#### [PROBLEM TO SOLVE]
All lines with the word "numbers" are to be found and copied from the listing.

#### [PROVIDED MATERIAL]
------------------------------------------------

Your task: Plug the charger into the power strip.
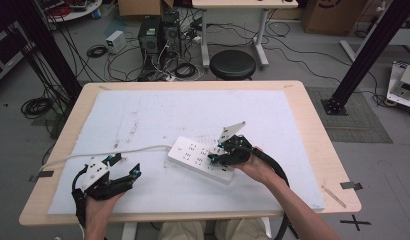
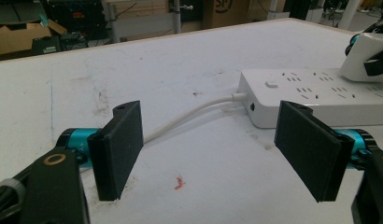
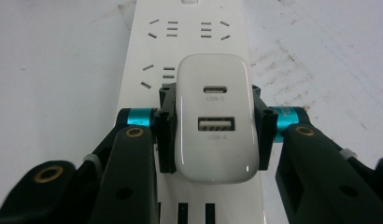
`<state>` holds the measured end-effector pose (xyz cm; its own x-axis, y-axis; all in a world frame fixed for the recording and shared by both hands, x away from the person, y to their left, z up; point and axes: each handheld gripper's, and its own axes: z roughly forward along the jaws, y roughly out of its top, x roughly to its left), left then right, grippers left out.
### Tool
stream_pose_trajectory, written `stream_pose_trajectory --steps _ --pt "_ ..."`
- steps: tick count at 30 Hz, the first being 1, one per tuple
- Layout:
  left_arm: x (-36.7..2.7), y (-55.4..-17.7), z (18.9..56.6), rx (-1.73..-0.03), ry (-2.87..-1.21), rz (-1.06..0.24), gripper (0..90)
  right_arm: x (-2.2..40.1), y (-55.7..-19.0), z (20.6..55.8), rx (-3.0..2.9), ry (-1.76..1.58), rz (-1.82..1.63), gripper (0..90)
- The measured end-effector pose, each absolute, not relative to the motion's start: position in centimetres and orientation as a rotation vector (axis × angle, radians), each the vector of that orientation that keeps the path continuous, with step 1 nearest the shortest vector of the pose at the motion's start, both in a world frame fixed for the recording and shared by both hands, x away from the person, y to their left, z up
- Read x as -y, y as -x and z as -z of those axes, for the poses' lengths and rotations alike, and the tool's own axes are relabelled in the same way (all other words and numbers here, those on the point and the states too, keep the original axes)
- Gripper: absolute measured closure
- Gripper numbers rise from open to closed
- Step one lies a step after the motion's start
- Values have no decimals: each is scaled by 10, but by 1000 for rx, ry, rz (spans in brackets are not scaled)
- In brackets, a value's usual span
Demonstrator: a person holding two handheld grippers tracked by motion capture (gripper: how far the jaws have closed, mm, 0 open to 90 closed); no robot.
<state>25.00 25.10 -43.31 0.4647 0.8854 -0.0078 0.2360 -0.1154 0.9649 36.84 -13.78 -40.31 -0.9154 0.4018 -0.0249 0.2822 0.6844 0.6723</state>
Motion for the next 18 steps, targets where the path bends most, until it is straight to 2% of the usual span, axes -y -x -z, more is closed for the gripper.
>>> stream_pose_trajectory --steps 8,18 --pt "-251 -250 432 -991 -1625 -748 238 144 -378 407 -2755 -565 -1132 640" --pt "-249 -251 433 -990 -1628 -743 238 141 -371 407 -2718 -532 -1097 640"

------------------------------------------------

#### [ANSWER TO THIS PROBLEM]
- Read x as -y, y as -x and z as -z of those axes, for the poses' lengths and rotations alike, and the tool's own axes are relabelled in the same way (all other words and numbers here, those on the point and the states too, keep the original axes)
- Gripper numbers rise from open to closed

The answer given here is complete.